Among the lines of data below, reproduce only those from the one with "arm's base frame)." through the one with "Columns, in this", exactly as they stand, both ends included.
[[ SUPPLIED DATA, beginning ]]
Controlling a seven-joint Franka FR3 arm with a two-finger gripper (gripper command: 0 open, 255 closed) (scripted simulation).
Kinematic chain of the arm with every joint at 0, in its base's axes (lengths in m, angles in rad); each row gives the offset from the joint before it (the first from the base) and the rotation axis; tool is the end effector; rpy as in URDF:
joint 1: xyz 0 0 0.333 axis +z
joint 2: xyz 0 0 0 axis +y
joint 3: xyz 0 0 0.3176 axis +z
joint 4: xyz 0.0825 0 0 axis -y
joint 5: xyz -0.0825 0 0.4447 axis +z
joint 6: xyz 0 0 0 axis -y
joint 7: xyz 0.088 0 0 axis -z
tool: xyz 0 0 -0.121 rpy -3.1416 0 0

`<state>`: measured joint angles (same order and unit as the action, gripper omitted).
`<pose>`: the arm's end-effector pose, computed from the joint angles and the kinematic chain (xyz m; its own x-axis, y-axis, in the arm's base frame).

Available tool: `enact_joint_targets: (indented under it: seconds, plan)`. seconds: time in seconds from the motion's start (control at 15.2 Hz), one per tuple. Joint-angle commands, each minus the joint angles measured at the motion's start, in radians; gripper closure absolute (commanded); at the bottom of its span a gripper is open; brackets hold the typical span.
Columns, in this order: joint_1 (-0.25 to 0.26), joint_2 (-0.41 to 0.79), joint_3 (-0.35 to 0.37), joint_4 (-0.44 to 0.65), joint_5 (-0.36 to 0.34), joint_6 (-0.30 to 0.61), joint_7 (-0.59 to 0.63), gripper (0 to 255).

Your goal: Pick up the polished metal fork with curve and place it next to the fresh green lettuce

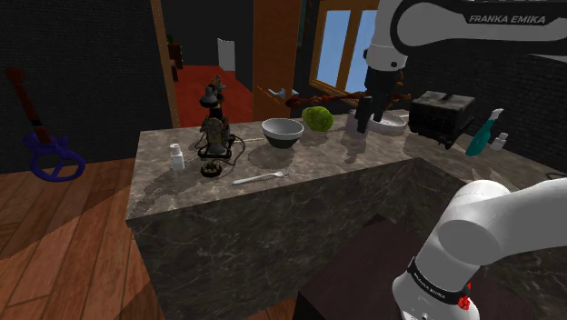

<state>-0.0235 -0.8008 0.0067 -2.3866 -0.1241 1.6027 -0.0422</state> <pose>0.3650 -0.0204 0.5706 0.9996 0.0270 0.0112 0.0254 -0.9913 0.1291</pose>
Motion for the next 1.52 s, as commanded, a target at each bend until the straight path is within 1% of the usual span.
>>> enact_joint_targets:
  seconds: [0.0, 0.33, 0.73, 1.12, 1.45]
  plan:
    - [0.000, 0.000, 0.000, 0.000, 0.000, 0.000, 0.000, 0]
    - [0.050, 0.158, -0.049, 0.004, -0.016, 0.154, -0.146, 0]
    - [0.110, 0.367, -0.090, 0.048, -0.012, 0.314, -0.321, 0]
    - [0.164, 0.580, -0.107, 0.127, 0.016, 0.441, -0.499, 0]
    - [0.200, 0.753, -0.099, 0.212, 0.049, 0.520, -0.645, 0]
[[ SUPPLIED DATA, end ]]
§ RESPONSE BOX
`<pose>`: the arm's end-effector pose, computed from the joint angles and the kinematic chain (xyz m; its own x-axis, y-axis, in the arm's base frame).

Available tool: `enact_joint_targets: (indented under it: seconds, plan)`. seconds: time in seconds from the motion's start (control at 15.2 Hz), one per tuple. Joint-angle commands, each minus the joint angles measured at the motion's start, in radians; gripper closure absolute (commanded); at the bottom of its span a gripper is open; brackets hold the typical span.
Columns, in this order: joint_1 (-0.25 to 0.26), joint_2 (-0.41 to 0.79), joint_3 (-0.35 to 0.37), joint_4 (-0.44 to 0.65), joint_5 (-0.36 to 0.34), joint_6 (-0.30 to 0.61), joint_7 (-0.59 to 0.63), gripper (0 to 255).

Work on the answer is now done.